-- Directions for this task --
Would you write the data out once more, exactly as it is?

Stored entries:
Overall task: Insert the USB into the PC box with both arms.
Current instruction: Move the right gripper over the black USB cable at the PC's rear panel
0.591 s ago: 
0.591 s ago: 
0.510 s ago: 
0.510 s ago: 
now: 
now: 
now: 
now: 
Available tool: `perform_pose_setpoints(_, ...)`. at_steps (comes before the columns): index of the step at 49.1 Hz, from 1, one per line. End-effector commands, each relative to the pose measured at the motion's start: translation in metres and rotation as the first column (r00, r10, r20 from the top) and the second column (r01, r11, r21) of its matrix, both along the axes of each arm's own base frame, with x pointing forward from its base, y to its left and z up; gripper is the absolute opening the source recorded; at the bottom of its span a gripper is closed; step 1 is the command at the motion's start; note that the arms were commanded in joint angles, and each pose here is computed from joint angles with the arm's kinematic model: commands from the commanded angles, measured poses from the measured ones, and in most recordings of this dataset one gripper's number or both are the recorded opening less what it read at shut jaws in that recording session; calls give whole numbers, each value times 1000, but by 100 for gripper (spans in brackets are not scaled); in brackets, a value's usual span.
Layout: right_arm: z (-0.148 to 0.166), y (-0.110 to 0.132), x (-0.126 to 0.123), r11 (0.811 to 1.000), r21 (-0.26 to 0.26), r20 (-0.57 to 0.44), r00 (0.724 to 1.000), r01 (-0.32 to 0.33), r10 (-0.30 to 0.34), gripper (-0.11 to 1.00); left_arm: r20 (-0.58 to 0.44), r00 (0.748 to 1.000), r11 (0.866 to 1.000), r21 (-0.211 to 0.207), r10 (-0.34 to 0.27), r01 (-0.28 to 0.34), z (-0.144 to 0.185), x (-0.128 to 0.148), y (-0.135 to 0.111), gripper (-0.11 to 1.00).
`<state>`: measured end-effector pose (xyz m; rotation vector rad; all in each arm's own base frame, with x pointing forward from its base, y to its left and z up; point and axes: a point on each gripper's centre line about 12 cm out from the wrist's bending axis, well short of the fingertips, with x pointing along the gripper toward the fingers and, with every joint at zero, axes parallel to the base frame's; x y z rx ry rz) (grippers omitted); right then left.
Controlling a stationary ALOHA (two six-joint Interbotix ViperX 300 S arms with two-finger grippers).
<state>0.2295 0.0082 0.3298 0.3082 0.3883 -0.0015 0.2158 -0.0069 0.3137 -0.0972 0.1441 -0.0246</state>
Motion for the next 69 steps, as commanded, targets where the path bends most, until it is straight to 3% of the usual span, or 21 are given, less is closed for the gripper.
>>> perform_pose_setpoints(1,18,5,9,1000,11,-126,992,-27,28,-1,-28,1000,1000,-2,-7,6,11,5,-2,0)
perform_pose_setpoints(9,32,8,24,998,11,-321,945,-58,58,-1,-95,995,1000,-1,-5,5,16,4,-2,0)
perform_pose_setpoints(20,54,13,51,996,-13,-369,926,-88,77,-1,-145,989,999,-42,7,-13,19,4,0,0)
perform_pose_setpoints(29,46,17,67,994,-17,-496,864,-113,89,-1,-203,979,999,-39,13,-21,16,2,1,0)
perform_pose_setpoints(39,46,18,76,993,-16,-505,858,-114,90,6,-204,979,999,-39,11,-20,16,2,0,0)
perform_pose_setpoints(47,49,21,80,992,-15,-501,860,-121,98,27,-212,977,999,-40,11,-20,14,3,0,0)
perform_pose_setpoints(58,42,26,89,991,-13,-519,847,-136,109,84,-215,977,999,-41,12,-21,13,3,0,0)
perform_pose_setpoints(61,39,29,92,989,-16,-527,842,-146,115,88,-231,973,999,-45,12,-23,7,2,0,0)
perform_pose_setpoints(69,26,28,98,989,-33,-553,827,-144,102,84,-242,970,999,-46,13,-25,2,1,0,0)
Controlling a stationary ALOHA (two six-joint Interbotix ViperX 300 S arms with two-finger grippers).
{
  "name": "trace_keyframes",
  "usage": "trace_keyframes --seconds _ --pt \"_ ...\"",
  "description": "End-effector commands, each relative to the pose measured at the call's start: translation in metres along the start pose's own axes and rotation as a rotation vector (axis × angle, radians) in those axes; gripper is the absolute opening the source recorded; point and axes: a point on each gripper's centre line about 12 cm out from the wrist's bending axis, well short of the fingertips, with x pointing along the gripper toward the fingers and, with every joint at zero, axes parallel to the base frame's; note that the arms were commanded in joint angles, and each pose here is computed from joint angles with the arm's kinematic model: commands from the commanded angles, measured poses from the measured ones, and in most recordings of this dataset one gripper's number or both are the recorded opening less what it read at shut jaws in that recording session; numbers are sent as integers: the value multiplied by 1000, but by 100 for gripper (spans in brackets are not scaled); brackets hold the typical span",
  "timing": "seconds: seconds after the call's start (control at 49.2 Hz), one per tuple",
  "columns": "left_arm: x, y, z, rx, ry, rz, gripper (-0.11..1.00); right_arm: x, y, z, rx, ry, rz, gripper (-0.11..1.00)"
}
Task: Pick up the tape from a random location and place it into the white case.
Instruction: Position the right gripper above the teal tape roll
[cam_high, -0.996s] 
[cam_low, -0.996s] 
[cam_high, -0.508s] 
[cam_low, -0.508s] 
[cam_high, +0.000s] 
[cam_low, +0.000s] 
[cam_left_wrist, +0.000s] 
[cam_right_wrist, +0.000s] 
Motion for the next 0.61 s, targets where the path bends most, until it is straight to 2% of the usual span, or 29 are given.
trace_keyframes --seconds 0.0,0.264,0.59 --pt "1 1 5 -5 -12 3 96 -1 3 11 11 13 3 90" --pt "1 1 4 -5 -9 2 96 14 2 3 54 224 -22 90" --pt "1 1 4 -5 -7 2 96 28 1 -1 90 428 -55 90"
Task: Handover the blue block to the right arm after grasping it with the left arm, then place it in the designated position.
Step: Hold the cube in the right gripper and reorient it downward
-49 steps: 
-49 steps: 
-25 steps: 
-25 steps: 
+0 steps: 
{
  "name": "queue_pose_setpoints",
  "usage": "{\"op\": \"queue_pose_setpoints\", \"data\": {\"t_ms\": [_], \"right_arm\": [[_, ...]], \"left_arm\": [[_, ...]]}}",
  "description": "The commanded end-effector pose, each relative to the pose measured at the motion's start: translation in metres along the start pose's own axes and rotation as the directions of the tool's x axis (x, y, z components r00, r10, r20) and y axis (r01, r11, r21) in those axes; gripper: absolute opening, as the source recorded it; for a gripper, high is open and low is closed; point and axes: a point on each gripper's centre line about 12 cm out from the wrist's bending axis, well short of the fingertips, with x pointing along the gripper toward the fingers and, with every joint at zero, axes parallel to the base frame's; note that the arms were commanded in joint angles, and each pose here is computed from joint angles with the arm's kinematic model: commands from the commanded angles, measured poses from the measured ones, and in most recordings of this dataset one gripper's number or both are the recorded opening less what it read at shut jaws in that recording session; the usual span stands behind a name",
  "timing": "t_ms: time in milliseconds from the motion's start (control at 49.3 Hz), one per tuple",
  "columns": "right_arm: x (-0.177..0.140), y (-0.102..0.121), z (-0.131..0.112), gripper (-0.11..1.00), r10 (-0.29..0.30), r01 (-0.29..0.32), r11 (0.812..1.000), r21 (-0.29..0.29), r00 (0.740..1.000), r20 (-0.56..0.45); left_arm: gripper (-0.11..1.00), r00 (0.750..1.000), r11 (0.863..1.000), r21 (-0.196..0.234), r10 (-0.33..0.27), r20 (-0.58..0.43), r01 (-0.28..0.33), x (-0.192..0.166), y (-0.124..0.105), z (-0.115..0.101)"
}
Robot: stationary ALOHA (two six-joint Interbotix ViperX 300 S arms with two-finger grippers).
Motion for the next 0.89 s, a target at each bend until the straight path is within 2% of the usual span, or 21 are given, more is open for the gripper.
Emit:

-- Written answer --
Overall task: Insert the USB into the PC box with both arms.
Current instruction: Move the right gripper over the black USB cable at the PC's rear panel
0.591 s ago: 
0.591 s ago: 
0.510 s ago: 
0.510 s ago: 
now: 
now: 
now: 
now: 
Available tool: `perform_pose_setpoints(_, ...)`. at_steps (comes before the columns): index of the step at 49.1 Hz, from 1, one per line. End-effector commands, each relative to the pose measured at the motion's start: translation in metres and rotation as the first column (r00, r10, r20 from the top) and the second column (r01, r11, r21) of its matrix, both along the axes of each arm's own base frame, with x pointing forward from its base, y to its left and z up; gripper is the absolute opening the source recorded; at the bottom of its span a gripper is closed; step 1 is the command at the motion's start; note that the arms were commanded in joint angles, and each pose here is computed from joint angles with the arm's kinematic model: commands from the commanded angles, measured poses from the measured ones, and in most recordings of this dataset one gripper's number or both are the recorded opening less what it read at shut jaws in that recording session; calls give whole numbers, each value times 1000, but by 100 for gripper (spans in brackets are not scaled); in brackets, a value's usual span.
Layout: right_arm: z (-0.148 to 0.166), y (-0.110 to 0.132), x (-0.126 to 0.123), r11 (0.811 to 1.000), r21 (-0.26 to 0.26), r20 (-0.57 to 0.44), r00 (0.724 to 1.000), r01 (-0.32 to 0.33), r10 (-0.30 to 0.34), gripper (-0.11 to 1.00); left_arm: r20 (-0.58 to 0.44), r00 (0.748 to 1.000), r11 (0.866 to 1.000), r21 (-0.211 to 0.207), r10 (-0.34 to 0.27), r01 (-0.28 to 0.34), z (-0.144 to 0.185), x (-0.128 to 0.148), y (-0.135 to 0.111), gripper (-0.11 to 1.00).
`<state>`: measured end-effector pose (xyz m; rotation vector rad; all in each arm's own base frame, with x pointing forward from its base, y to its left and z up; point and axes: a point on each gripper's centre line about 12 cm out from the wrist's bending axis, well short of the fingertips, with x pointing along the gripper toward the fingers and, with every joint at zero, axes parallel to the base frame's; x y z rx ry rz) (grippers omitted); right then left.
Controlling a stationary ALOHA (two six-joint Interbotix ViperX 300 S arms with two-finger grippers).
<state>0.2295 0.0082 0.3298 0.3082 0.3883 -0.0015 0.2158 -0.0069 0.3137 -0.0972 0.1441 -0.0246</state>
Motion for the next 69 steps, as commanded, targets where the path bends most, until it is straight to 3% of the usual span, or 21 are given, less is closed for the gripper.
>>> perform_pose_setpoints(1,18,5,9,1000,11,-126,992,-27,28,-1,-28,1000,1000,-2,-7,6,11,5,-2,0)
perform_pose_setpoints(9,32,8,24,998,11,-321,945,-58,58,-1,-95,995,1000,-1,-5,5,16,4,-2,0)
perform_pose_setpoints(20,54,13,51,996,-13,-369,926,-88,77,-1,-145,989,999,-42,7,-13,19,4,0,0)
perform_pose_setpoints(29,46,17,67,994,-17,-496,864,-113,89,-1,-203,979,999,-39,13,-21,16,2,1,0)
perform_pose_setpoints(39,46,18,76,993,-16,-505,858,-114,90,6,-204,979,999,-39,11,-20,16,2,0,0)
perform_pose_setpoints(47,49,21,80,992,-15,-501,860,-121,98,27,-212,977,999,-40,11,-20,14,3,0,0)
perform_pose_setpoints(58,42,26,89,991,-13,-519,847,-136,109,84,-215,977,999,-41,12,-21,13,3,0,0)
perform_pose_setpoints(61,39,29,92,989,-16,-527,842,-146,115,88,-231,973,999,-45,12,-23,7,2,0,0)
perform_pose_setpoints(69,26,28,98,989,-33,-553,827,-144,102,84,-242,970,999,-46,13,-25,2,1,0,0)
Controlling a stationary ALOHA (two six-joint Interbotix ViperX 300 S arms with two-finger grippers).
{
  "name": "trace_keyframes",
  "usage": "trace_keyframes --seconds _ --pt \"_ ...\"",
  "description": "End-effector commands, each relative to the pose measured at the call's start: translation in metres along the start pose's own axes and rotation as a rotation vector (axis × angle, radians) in those axes; gripper is the absolute opening the source recorded; point and axes: a point on each gripper's centre line about 12 cm out from the wrist's bending axis, well short of the fingertips, with x pointing along the gripper toward the fingers and, with every joint at zero, axes parallel to the base frame's; note that the arms were commanded in joint angles, and each pose here is computed from joint angles with the arm's kinematic model: commands from the commanded angles, measured poses from the measured ones, and in most recordings of this dataset one gripper's number or both are the recorded opening less what it read at shut jaws in that recording session; numbers are sent as integers: the value multiplied by 1000, but by 100 for gripper (spans in brackets are not scaled); brackets hold the typical span",
  "timing": "seconds: seconds after the call's start (control at 49.2 Hz), one per tuple",
  "columns": "left_arm: x, y, z, rx, ry, rz, gripper (-0.11..1.00); right_arm: x, y, z, rx, ry, rz, gripper (-0.11..1.00)"
}
Task: Pick up the tape from a random location and place it into the white case.
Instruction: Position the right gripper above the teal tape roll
[cam_high, -0.996s] 
[cam_low, -0.996s] 
[cam_high, -0.508s] 
[cam_low, -0.508s] 
[cam_high, +0.000s] 
[cam_low, +0.000s] 
[cam_left_wrist, +0.000s] 
[cam_right_wrist, +0.000s] 
Motion for the next 0.61 s, targets where the path bends most, until it is straight to 2% of the usual span, or 29 are given.
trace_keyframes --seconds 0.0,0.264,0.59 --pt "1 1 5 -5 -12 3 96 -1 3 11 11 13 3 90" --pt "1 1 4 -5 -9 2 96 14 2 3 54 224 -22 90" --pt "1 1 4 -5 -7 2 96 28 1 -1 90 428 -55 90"
Task: Handover the blue block to the right arm after grasping it with the left arm, then place it in the designated position.
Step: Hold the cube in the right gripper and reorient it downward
-49 steps: 
-49 steps: 
-25 steps: 
-25 steps: 
+0 steps: 
{
  "name": "queue_pose_setpoints",
  "usage": "{\"op\": \"queue_pose_setpoints\", \"data\": {\"t_ms\": [_], \"right_arm\": [[_, ...]], \"left_arm\": [[_, ...]]}}",
  "description": "The commanded end-effector pose, each relative to the pose measured at the motion's start: translation in metres along the start pose's own axes and rotation as the directions of the tool's x axis (x, y, z components r00, r10, r20) and y axis (r01, r11, r21) in those axes; gripper: absolute opening, as the source recorded it; for a gripper, high is open and low is closed; point and axes: a point on each gripper's centre line about 12 cm out from the wrist's bending axis, well short of the fingertips, with x pointing along the gripper toward the fingers and, with every joint at zero, axes parallel to the base frame's; note that the arms were commanded in joint angles, and each pose here is computed from joint angles with the arm's kinematic model: commands from the commanded angles, measured poses from the measured ones, and in most recordings of this dataset one gripper's number or both are the recorded opening less what it read at shut jaws in that recording session; the usual span stands behind a name",
  "timing": "t_ms: time in milliseconds from the motion's start (control at 49.3 Hz), one per tuple",
  "columns": "right_arm: x (-0.177..0.140), y (-0.102..0.121), z (-0.131..0.112), gripper (-0.11..1.00), r10 (-0.29..0.30), r01 (-0.29..0.32), r11 (0.812..1.000), r21 (-0.29..0.29), r00 (0.740..1.000), r20 (-0.56..0.45); left_arm: gripper (-0.11..1.00), r00 (0.750..1.000), r11 (0.863..1.000), r21 (-0.196..0.234), r10 (-0.33..0.27), r20 (-0.58..0.43), r01 (-0.28..0.33), x (-0.192..0.166), y (-0.124..0.105), z (-0.115..0.101)"
}
Robot: stationary ALOHA (two six-joint Interbotix ViperX 300 S arms with two-finger grippers).
Motion for the next 0.89 s, a target at each bend until the straight path is within 2% of the usual span, or 21 are given, more is open for the gripper.
Emit:

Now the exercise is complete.